What is being asked. Pictures stay out of the copy; output exactly the lines from the one containing "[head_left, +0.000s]" through the end of the material.

============================================================

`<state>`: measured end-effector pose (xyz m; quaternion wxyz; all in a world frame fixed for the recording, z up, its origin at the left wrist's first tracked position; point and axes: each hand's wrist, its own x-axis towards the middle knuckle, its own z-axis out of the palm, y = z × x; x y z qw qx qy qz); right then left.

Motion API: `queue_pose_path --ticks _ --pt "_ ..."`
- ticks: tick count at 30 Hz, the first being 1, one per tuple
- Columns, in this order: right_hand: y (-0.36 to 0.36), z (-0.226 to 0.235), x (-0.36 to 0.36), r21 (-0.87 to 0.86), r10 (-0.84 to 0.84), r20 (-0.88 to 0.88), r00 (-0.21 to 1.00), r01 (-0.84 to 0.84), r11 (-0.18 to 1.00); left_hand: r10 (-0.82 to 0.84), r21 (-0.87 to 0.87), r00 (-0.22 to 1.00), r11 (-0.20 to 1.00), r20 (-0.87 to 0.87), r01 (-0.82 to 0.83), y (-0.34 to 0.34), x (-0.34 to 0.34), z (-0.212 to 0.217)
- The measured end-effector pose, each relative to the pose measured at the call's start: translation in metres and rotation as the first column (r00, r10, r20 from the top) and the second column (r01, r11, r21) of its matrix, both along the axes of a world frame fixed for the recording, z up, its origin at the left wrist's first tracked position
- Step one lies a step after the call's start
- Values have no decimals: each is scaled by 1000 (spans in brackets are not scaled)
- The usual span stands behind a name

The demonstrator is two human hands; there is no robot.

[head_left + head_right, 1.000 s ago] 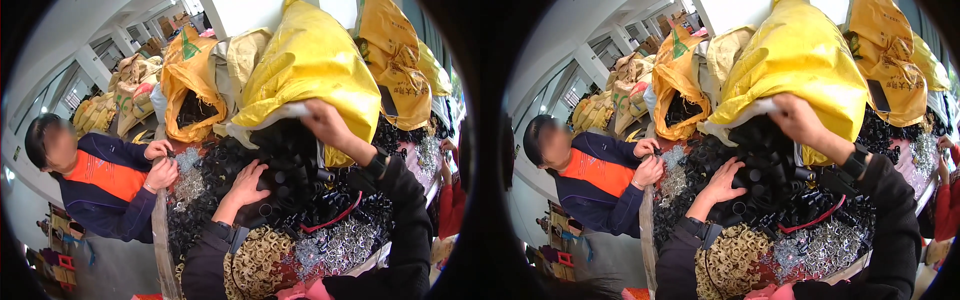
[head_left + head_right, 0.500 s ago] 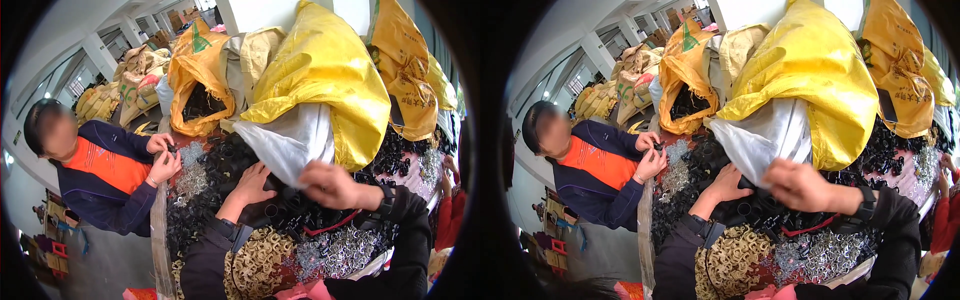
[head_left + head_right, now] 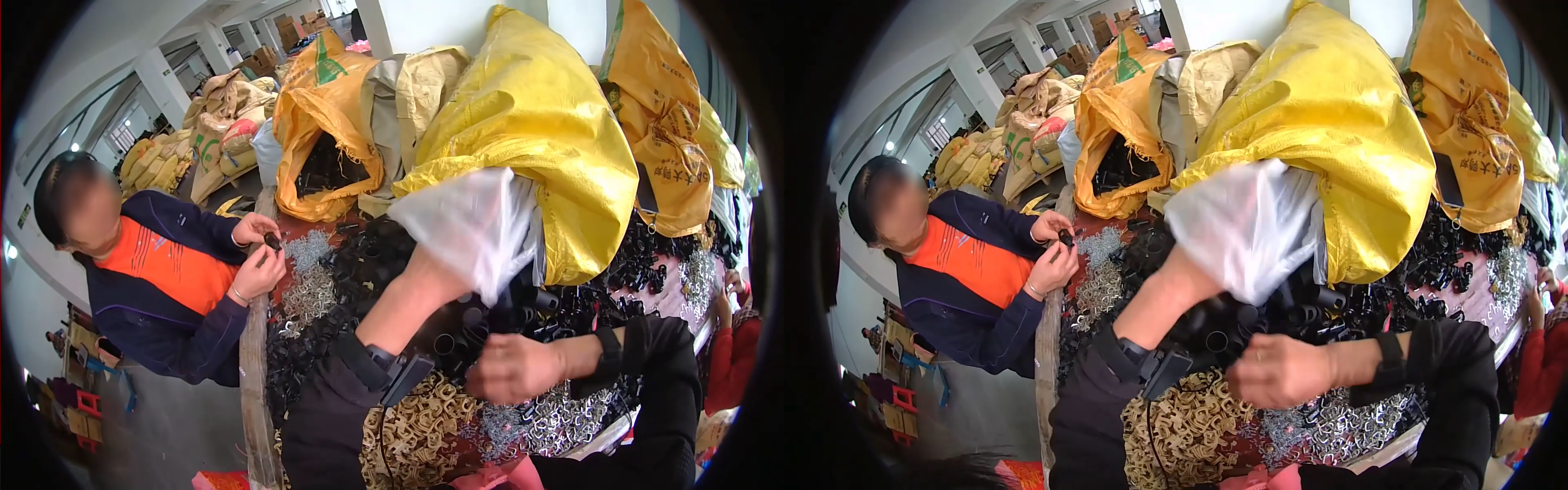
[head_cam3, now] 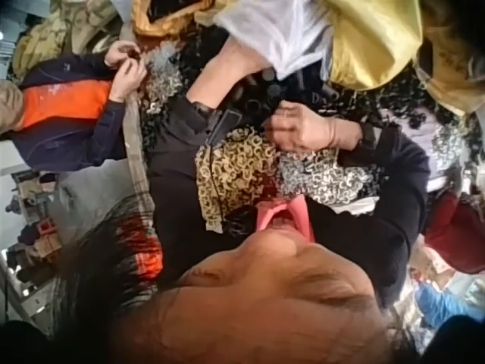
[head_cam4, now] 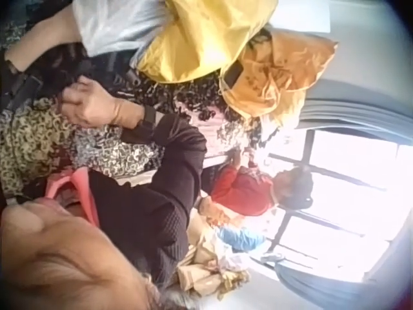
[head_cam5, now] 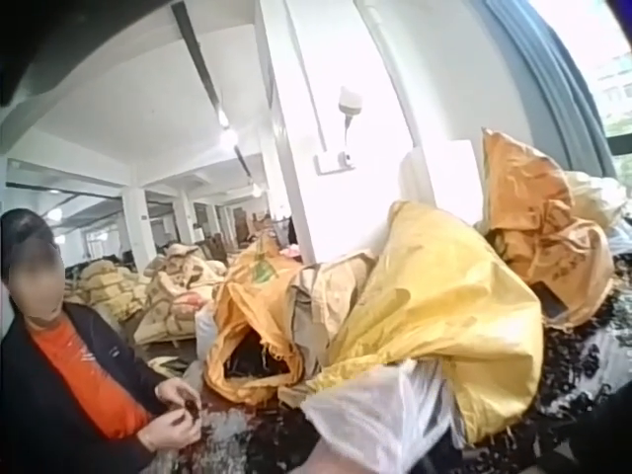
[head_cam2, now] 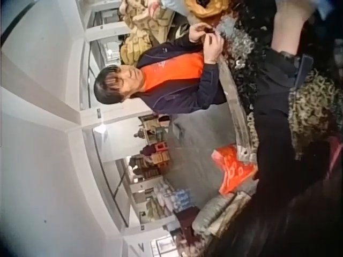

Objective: The person assembles components by hand, picking up a black plastic housing, inserting a small metal clip, and then pressing a black plastic plug into the housing. They repeat this process for each assembly, occasionally reaching into a yellow bag to retrieve more housings.

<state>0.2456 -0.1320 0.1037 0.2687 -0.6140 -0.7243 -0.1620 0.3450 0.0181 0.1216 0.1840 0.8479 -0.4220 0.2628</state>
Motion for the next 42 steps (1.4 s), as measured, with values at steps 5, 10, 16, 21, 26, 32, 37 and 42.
queue_pose_path --ticks 5,10,16,21,26,32,37,42 --pt "4 -40 123 -47 -637 -622 455 791 610 -73 -323 985 939 155 120 -11 -6 51" --pt "-20 9 163 244 -86 -865 494 566 788 -120 -203 989 974 -86 100 0 1 -4" --pt "-32 7 164 107 -286 -752 594 538 836 191 99 859 982 -474 -163 0 27 -68" --pt "-36 -1 163 -11 -432 -605 668 536 844 235 315 797 947 -557 -60 -2 26 -83" --pt "-36 -14 164 -114 -522 -402 752 525 844 121 259 805 965 -581 42 14 13 -82" --pt "-15 15 130 -542 -742 -99 663 589 599 305 450 733 893 -608 1 31 -23 -68" --pt "-14 -13 110 -780 -832 -16 555 514 358 272 460 804 888 -530 3 36 -55 -58" --pt "1 -14 82 -866 -880 102 465 477 152 263 357 798 932 -543 -65 53 -82 -60"
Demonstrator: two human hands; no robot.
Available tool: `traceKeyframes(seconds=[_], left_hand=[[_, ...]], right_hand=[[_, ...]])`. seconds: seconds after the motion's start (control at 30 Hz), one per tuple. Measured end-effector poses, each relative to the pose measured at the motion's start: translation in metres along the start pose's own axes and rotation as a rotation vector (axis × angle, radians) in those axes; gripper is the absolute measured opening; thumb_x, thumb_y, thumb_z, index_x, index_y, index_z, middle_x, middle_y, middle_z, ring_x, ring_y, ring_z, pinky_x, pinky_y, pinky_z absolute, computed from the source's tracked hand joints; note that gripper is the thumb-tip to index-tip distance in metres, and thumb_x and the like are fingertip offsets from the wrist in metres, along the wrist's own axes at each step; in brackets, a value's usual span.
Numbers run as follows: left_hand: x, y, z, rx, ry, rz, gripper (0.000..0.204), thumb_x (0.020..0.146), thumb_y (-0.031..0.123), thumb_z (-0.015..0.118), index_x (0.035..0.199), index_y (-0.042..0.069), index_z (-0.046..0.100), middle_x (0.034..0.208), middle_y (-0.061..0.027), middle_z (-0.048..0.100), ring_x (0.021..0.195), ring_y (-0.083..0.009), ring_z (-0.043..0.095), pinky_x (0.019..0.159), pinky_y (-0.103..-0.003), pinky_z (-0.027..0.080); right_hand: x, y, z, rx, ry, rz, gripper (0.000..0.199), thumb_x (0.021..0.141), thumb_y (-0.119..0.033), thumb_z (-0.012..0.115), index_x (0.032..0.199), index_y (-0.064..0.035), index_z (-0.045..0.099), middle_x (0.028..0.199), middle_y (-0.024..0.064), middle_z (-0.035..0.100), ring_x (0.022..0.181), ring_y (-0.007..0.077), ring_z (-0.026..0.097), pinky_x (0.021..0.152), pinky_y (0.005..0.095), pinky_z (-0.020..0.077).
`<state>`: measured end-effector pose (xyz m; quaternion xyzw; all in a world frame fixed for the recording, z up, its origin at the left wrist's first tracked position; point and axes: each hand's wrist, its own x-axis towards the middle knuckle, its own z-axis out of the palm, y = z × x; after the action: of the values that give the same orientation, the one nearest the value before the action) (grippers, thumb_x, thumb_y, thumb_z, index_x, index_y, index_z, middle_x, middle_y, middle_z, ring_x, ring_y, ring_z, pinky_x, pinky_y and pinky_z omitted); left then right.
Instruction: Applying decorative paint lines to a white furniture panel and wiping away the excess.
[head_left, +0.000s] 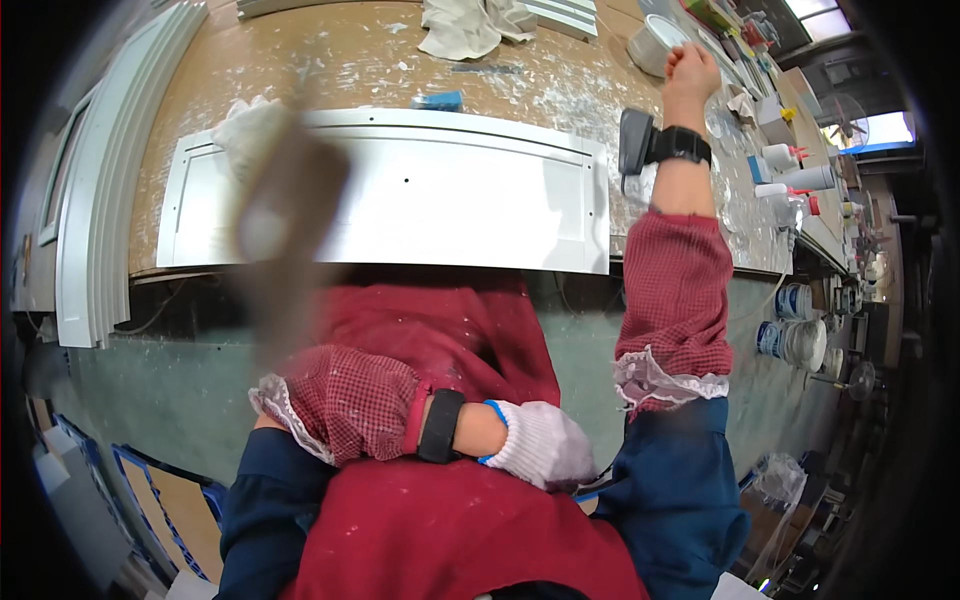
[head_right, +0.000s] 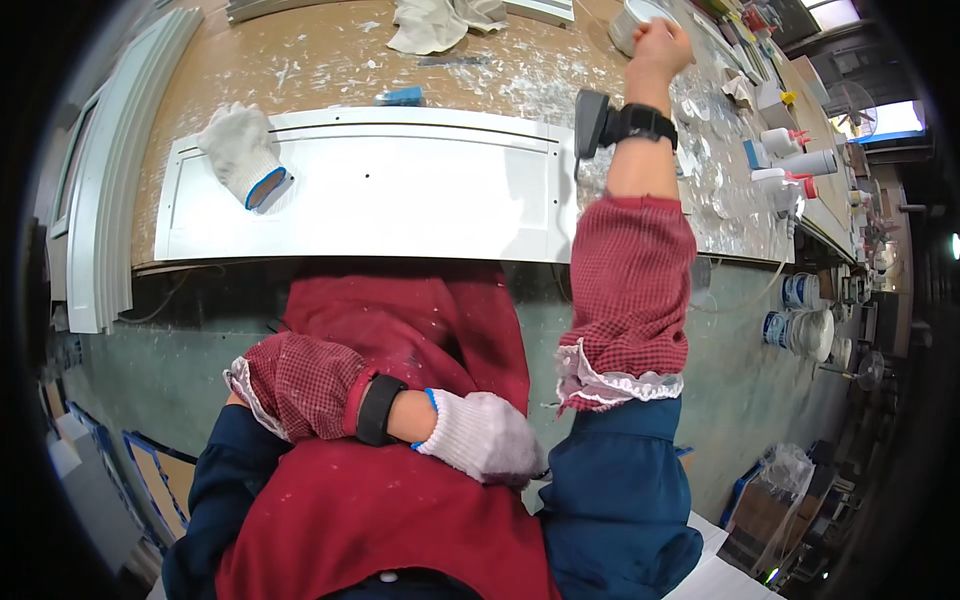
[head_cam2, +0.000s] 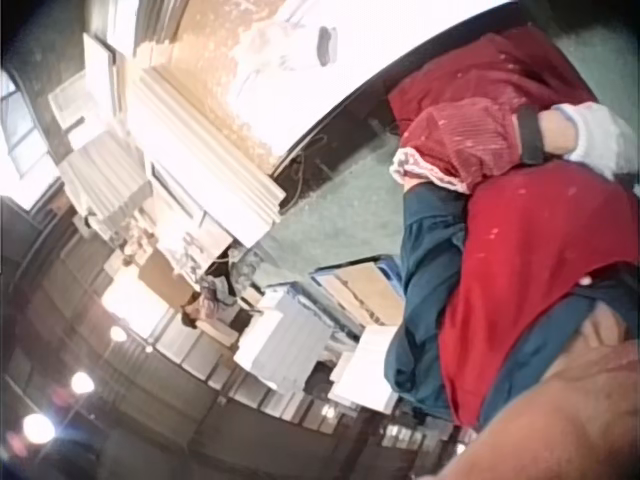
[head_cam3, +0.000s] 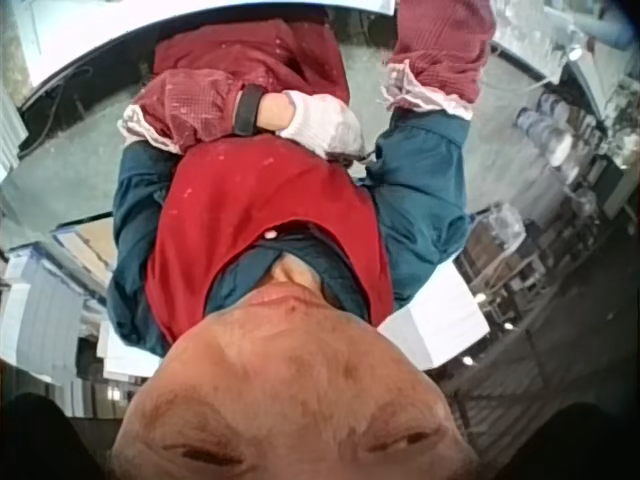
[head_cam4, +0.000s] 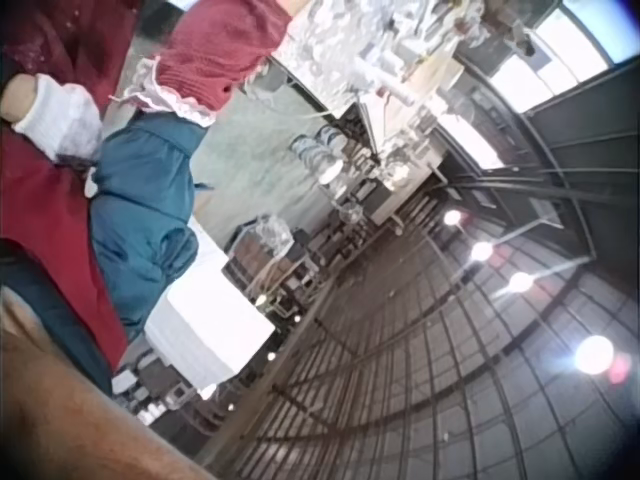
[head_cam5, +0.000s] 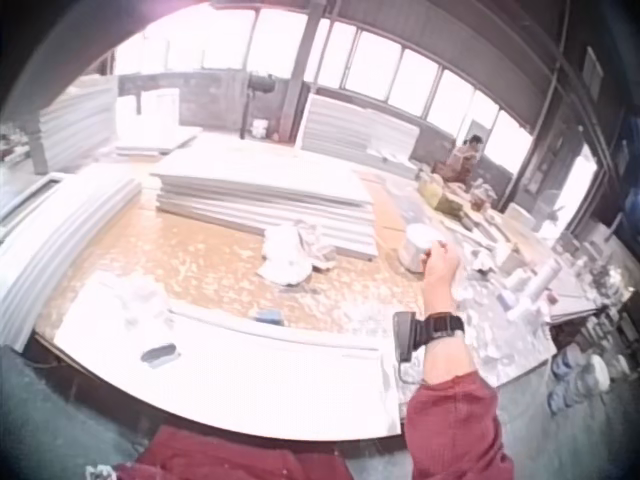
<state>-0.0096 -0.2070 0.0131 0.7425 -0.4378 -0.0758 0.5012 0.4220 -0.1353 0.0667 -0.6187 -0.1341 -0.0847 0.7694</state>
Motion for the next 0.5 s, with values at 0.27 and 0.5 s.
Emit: traceKeyframes(seconds=[0.27, 0.5], left_hand=[[-0.114, 0.013, -0.095, -0.004, 0.396, -0.703, 0.056, 0.083, 0.025, 0.065, 0.134, 0.008, 0.047, 0.105, -0.0106, 0.065, 0.093, -0.0219, 0.065, 0.077, -0.032, 0.052], [-0.206, 0.057, -0.074, -0.593, 1.137, -1.076, 0.05, 0.083, 0.008, 0.063, 0.128, -0.009, 0.048, 0.106, -0.007, 0.06, 0.096, -0.0125, 0.055, 0.088, -0.026, 0.045]], right_hand=[[-0.235, -0.067, -0.035, -0.52, -1.255, -0.295, 0.019, 0.086, -0.007, 0.063, 0.105, -0.0028, 0.063, 0.085, 0.0111, 0.062, 0.073, 0.0211, 0.062, 0.068, 0.0303, 0.0497], [-0.329, -0.047, -0.108, 0.859, -0.489, 1.18, 0.021, 0.1, -0.02, 0.044, 0.094, -0.003, 0.055, 0.065, 0.0034, 0.047, 0.052, 0.0097, 0.038, 0.046, 0.0232, 0.0295]])
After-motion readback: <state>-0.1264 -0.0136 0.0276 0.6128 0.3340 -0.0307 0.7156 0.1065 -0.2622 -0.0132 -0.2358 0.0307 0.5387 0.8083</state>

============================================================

Solution.
[head_left, +0.000s] 
[head_right, +0.000s] 
[head_cam2, +0.000s] 
[head_cam3, +0.000s] 
[head_cam4, +0.000s] 
[head_cam5, +0.000s] 
<state>-0.0096 -0.2070 0.0131 0.7425 -0.4378 -0.0758 0.5012 0.4220 -0.1353 0.0667 -0.6187 -0.1341 -0.0847 0.7694</state>
Motion for the next 0.5 s, with values at 0.27 and 0.5 s.
Emit: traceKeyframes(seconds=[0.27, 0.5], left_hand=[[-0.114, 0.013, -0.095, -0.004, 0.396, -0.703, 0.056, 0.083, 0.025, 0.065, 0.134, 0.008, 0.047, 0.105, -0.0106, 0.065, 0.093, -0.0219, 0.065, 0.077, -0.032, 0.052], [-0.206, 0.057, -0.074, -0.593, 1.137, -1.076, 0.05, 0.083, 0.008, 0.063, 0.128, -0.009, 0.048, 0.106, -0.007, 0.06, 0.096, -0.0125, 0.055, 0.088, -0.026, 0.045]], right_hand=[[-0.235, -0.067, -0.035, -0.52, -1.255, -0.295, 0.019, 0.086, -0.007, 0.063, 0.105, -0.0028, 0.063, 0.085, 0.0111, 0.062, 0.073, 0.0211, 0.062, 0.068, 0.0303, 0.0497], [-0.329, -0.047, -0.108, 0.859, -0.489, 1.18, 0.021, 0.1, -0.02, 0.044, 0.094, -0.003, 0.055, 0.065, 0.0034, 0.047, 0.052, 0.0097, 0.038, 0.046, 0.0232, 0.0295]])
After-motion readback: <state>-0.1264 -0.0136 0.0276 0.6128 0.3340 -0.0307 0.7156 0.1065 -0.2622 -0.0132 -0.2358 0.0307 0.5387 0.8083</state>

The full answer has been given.